The idea of adversarial learning for knowledge transfer was proposed by Ganin and Lempitsky (2014) in the domain adversarial neural network (DANN). DANN contains three parts: a feature extractor, a domain classifier, and a task classifier. The feature extractor attempts to learn feature representations which minimize the loss of the task classifier and maximize the loss of the domain classifier. Instead of modifying the loss function based on the distance between two domains, the DANN is able to automatically extract the feature which is common for both domains while maintaining the characteristics of each class (Ganin et al., 2016). Variants of DANNs have further been widely explored. The Domain Separation Network (DSN) proposed by Bousmalis et al. (2016), modified the feature extractor into three encoders (i.e., one for the source, one for the target, and one for both) in order to separate the domain-specific from domain-invariant embeddings. DSN also replaced the domain classifier with a shared decoder, to further ensure that the domain-invariant embedding is useful and can promote the generalizability of the model. According to the multi-adversarial domain adaptation network proposed by Pei et al. (2018), a separate task classifier is trained for every class, which makes different classes less likely to have overlapping distributions. As the number of available datasets increases, networks which handle multiple sources of data are also explored (Xu et al., 2018; Zhao et al., 2018). In order to further avoid the negative transfer, partial transfer learning, which can be done via Bayesian optimization (Ruder and Plank, 2017), is applied in the adversarial neural networks in order to transfer knowledge from large domains to more specific, smaller domains by selecting only part of the source data in the training process (Cao et al., 2018).
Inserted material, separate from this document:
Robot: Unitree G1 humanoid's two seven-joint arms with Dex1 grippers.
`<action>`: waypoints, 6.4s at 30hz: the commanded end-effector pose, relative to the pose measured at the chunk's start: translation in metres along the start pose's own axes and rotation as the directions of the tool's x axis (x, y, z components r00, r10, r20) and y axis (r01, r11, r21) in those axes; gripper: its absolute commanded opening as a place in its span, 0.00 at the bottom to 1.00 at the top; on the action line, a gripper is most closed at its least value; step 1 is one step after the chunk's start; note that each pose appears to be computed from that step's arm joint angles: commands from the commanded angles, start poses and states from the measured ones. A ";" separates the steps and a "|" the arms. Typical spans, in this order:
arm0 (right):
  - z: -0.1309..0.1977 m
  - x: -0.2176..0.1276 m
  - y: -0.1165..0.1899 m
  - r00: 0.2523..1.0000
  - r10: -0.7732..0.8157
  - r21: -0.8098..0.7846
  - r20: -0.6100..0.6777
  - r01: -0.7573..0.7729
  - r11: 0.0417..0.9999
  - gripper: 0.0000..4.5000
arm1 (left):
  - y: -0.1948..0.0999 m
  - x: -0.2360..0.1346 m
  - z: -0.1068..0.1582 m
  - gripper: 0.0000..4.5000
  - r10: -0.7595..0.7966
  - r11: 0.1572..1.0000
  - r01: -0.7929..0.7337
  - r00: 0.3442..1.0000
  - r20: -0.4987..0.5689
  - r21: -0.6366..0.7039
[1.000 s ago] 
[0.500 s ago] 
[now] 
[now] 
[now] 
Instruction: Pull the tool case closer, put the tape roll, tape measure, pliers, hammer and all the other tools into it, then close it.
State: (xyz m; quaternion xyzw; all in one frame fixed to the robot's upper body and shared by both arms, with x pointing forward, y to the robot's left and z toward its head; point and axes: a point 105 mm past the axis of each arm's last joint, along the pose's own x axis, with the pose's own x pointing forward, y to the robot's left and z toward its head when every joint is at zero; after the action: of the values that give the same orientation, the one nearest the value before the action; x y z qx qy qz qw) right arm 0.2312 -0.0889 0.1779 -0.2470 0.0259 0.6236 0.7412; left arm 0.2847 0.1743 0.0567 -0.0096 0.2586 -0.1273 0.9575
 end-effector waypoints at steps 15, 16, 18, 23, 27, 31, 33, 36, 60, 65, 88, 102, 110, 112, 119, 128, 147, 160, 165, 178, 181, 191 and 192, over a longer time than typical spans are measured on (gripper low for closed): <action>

Inspired by the two player game, the generative adversarial nets (GAN) were further proposed by Goodfellow et al. (2014) containing a generator and a discriminator. The generator generates fake data from a random distribution and aims to confuse the discriminator, while the discriminator focuses on distinguishing between the real and generated data. In this process, both models can learn from each other and fully explore the patterns of data, since the informed generation of synthetic samples can potentially overcome the mismatch between the source and the target task. Modifications of GAN-based networks are also proposed. For example, Radford et al. (2015) introduced the Deep Convolutional Generative Adversarial Networks (DCGAN) to combine the CNN with GAN. The Wasserstein GAN (WGAN) integrated the Wasserstein distance in the loss function and further improved the training stability (Arjovsky et al., 2017).

The adversarial and generative adversarial neural networks have been successfully applied to speech- and image-based emotion recognition tasks (Wang and Zheng, 2015; Motiian et al., 2017; Sun et al., 2018) with promising results.

4. Transfer Learning for Automatic Emotion Recognition

In this section, we discuss the application of transfer learning on three modalities commonly used in the automatic emotion recognition task: (a) speech; (b) video (or image); and (c) physiology. Sentiment analysis is not included in this manuscript, since it is related to crowd-sourced data, which are beyond the scope of the review.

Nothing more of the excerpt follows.